For someone at a more typical weight, 1,200 calories is a very different proposition. The deficit would be much smaller, and the nutritional gaps become harder to justify. The diet bans so many nutrient-dense foods (eggs, nuts, whole grains, many fruits, olive oil) that following it long-term without medical supervision raises real concerns about getting enough essential fats, vitamins, and minerals. U.S. News & World Report notes that the plan is “restrictive and forbids some healthy foods.”
Why It Works for Its Intended Purpose
For Dr. Now’s patients, the diet works because the alternative is worse. These are people whose weight puts them at immediate risk of heart failure, organ damage, and death. Losing 30, 50, or 100 pounds before surgery isn’t optional. It’s what makes the surgery survivable.

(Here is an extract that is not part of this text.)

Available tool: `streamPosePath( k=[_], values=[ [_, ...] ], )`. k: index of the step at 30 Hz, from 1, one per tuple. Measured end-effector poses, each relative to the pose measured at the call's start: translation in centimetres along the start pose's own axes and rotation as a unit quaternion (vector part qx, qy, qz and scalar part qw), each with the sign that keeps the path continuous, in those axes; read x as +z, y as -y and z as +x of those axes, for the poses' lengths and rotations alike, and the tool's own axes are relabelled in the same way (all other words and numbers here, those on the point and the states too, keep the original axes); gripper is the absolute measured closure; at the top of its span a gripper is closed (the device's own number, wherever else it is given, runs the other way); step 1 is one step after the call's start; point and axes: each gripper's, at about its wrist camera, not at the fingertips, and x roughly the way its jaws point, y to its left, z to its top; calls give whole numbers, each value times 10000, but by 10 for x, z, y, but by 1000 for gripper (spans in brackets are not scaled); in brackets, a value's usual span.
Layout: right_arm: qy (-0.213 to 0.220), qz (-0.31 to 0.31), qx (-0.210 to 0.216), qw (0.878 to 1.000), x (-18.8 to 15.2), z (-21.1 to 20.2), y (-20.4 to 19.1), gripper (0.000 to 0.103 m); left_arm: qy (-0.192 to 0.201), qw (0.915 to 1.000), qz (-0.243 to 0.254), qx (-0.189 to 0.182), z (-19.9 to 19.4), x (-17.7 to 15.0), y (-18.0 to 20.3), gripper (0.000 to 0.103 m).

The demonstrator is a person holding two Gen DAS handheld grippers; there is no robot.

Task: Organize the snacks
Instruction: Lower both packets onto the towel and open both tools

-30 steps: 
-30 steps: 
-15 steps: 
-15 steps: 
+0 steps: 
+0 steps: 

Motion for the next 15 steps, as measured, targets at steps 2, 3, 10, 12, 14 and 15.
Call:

The restrictiveness is the point: it eliminates decision-making, removes calorie-dense temptations, and creates a simple framework that someone in crisis can follow without counting macros or weighing portions in fine detail.
The high-protein emphasis also has a practical function. Protein preserves muscle mass during rapid weight loss, which is critical when someone is losing weight fast enough to shed both fat and lean tissue. Fiber, the other priority, helps with fullness and digestion on a plan where total food volume is low.
Limitations and Risks
The biggest concern with the Dr. Now diet is that it was never meant for the general public. It’s a medical intervention prescribed under a doctor’s supervision, with regular monitoring. Adopting it on your own carries several risks.
First, the calorie level is very low. Most adults need at least 1,500 to 2,000 calories to meet basic nutritional needs, and 1,200 is at or below the minimum recommended for safe weight loss without medical oversight. Second, banning entire categories of nutritious food (healthy fats, whole grains, eggs, nuts, most fruit) makes it difficult to get adequate vitamins, minerals, and essential fatty acids over time. Third, diets this restrictive are hard to maintain. They can trigger cycles of extreme restriction followed by overeating, which is counterproductive for long-term weight management.
The diet also provides no exercise component, which makes sense for patients who can barely walk but is a significant gap for anyone else trying to lose weight sustainably. And because it eliminates so many food groups, it doesn’t teach the kind of balanced eating habits that help people keep weight off after they stop dieting.
If you’re drawn to the general principles, the useful takeaways are straightforward: prioritize protein, eat more vegetables, cut back on sugar and processed foods, and stop snacking out of habit. Those ideas work at any calorie level and don’t require banning olive oil or bananas to be effective.